Task item.
A faithful copy of the data below is required, leaving out every picture.

Data.
======
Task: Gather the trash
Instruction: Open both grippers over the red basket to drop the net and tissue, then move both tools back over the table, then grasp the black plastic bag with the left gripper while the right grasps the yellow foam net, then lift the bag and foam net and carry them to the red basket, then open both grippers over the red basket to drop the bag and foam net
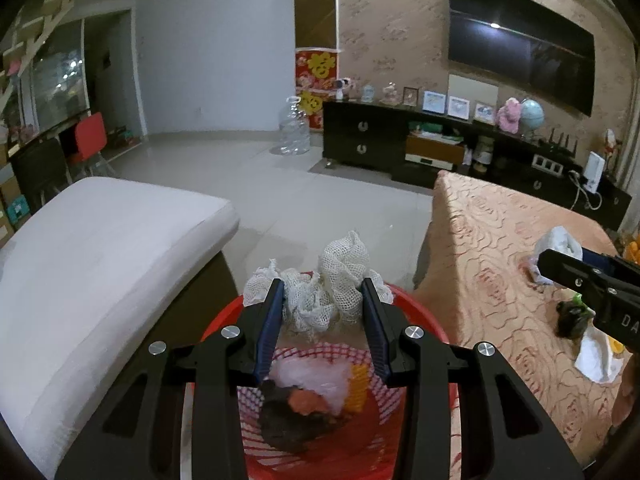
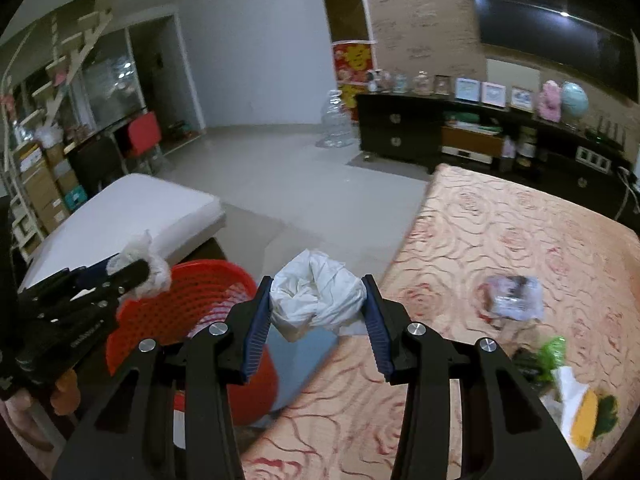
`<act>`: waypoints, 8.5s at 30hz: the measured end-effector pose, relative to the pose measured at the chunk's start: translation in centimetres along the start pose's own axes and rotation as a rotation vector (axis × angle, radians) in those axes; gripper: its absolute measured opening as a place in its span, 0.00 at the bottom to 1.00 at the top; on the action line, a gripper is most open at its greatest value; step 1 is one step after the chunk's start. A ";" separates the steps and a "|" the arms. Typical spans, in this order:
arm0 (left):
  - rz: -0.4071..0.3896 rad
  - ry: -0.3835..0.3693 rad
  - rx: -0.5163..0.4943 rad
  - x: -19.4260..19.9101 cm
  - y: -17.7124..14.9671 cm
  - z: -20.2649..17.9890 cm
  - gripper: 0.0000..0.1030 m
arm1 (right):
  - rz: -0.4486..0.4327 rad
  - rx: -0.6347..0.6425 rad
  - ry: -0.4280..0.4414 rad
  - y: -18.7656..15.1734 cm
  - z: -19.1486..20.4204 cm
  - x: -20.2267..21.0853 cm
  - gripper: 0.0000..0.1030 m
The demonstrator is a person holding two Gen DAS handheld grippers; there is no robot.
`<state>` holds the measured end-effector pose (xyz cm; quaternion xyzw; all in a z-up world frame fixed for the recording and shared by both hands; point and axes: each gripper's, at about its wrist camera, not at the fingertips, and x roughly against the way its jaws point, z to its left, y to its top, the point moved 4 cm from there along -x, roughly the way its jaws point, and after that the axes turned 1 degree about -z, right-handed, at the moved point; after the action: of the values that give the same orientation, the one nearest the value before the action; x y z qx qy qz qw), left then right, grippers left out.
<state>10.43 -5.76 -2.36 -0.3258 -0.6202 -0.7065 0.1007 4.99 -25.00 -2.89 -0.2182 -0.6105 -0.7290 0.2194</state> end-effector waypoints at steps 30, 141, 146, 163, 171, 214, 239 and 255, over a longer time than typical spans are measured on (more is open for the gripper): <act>0.183 0.075 0.020 -3.5 -2.6 4.5 0.43 | 0.165 0.072 0.197 -2.0 7.4 -6.0 0.59; 0.179 -0.633 -0.457 -4.9 -7.1 -32.6 0.22 | 0.060 -0.557 -0.318 -14.3 -27.7 11.2 0.68; 0.144 -0.621 -0.447 -3.4 -6.5 -30.9 0.22 | 0.073 -0.543 -0.305 -14.3 -27.5 9.5 0.68; 0.107 -0.575 -0.433 -2.8 -5.7 -28.6 0.22 | 0.161 -0.546 -0.290 -16.3 -28.0 6.0 0.41; 0.083 -0.568 -0.431 -2.2 -5.3 -28.4 0.22 | 0.125 -0.501 -0.233 -14.8 -26.3 6.8 0.29; -0.115 -0.296 -0.172 3.9 1.0 -11.4 0.22 | -0.060 -0.244 -0.095 -4.9 -13.3 8.7 0.28; -0.063 -0.069 -0.070 2.0 -0.2 -2.4 0.22 | 0.020 -0.043 0.049 -2.6 -1.0 2.3 0.28; 0.080 0.017 -0.049 -1.3 -1.9 0.8 0.22 | 0.086 0.110 0.159 -3.3 6.2 -1.6 0.28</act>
<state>10.67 -4.94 -4.70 -0.3465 -0.5882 -0.7197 0.1262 4.62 -18.25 -5.44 -0.1736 -0.6202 -0.6994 0.3100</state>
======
Task response.
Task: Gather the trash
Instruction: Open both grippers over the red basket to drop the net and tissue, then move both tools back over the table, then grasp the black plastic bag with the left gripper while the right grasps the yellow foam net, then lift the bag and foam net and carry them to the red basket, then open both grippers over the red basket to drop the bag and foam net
`<act>`: waypoints, 8.5s at 30hz: the measured end-effector pose, relative to the pose measured at the chunk's start: translation in centimetres along the start pose's own axes and rotation as a rotation vector (axis × angle, radians) in those axes; gripper: its absolute measured opening as a place in its span, 0.00 at the bottom to 1.00 at the top; on the action line, a gripper is most open at its greatest value; step 1 is one step after the chunk's start. A ";" separates the steps and a "|" the arms. Typical spans, in this order:
arm0 (left):
  - rz: -0.4071..0.3896 rad
  - ry: -0.3835..0.3693 rad
  - rx: -0.5163..0.4943 rad
  - x: -19.4260..19.9101 cm
  - y: -17.7124..14.9671 cm
  - z: -20.2649..17.9890 cm
  - gripper: 0.0000..0.1030 m
arm1 (right):
  - rz: -0.4486..0.4327 rad
  - rx: -0.6347..0.6425 rad
  - ry: -0.4280..0.4414 rad
  - y: -18.7656..15.1734 cm
  - z: -19.1486..20.4204 cm
  - x: -20.2267..21.0853 cm
  - gripper: 0.0000..0.1030 m
The demonstrator is a person holding two Gen DAS handheld grippers; there is no robot.
`<state>` holds the measured end-effector pose (xyz cm; quaternion xyzw; all in a z-up world frame fixed for the recording and shared by both hands; point and axes: each gripper's, at about its wrist camera, not at the fingertips, and x roughly against the way its jaws point, z to its left, y to its top, the point moved 4 cm from there along -x, roughly the way its jaws point, and after that the axes turned 1 degree about -z, right-handed, at the moved point; after the action: of the values that give the same orientation, the one nearest the value before the action; x y z qx qy qz qw), left then right, grippers left out.
<state>10.43 -5.76 -2.36 -0.3258 -0.6202 -0.7065 0.1007 4.99 -25.00 -2.89 -0.2182 -0.6105 -0.7290 0.2194</state> end-effector waypoints at steps 30, 141, 146, 163, 171, 214, 239 and 255, over a longer time than typical spans are measured on (more is open for the gripper): <act>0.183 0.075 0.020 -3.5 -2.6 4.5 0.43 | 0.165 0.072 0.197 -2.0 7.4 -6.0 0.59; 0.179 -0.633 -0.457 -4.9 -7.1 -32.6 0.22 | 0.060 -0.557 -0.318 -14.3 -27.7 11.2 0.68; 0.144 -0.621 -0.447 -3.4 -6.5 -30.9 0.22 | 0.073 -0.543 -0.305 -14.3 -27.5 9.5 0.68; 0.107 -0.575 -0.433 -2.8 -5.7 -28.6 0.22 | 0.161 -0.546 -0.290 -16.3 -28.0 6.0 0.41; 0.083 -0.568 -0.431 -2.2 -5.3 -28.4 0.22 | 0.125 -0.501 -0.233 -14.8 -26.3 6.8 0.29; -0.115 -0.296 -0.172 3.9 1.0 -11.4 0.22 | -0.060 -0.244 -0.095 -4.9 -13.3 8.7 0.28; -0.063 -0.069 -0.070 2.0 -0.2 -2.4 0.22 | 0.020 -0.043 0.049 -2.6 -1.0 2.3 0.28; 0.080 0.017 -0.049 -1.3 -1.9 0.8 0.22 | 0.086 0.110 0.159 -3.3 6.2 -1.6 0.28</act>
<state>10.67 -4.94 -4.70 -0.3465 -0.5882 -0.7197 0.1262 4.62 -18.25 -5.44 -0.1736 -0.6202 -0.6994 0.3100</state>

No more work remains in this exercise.